▸ WHAT YOU WILL DO:
Identify all lines below that hold "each" and collect them.
[Start of Attachment]
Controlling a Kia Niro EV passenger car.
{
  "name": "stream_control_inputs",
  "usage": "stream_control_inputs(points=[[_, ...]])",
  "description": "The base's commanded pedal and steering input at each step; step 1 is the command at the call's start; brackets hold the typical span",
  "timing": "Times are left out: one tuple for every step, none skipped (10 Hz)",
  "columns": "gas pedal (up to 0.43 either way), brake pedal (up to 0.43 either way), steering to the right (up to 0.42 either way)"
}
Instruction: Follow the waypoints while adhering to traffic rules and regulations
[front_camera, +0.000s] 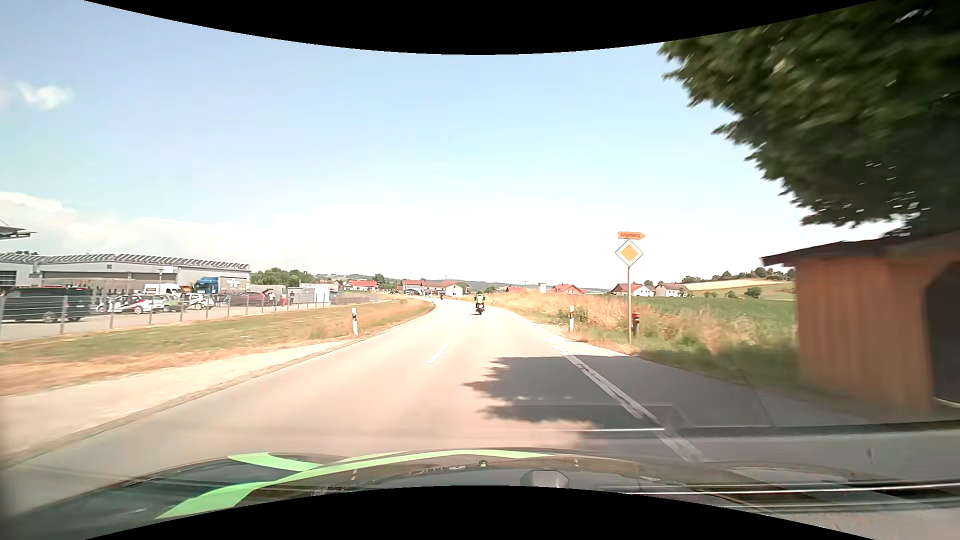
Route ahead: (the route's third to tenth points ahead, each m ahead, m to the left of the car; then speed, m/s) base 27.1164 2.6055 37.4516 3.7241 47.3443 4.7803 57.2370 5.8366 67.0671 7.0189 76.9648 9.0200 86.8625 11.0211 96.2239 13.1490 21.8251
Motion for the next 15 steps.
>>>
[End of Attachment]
▸ RESPONSE TO THE EXERCISE:
  "description": "The base's commanded pedal and steering input at each step; step 1 is the command at the call's start; brackets hold the typical span",
Route ahead: (the route's third to tenth points ahead, each m ahead, m to the left of the car; then speed, m/s) base 27.1164 2.6055 37.4516 3.7241 47.3443 4.7803 57.2370 5.8366 67.0671 7.0189 76.9648 9.0200 86.8625 11.0211 96.2239 13.1490 21.8251

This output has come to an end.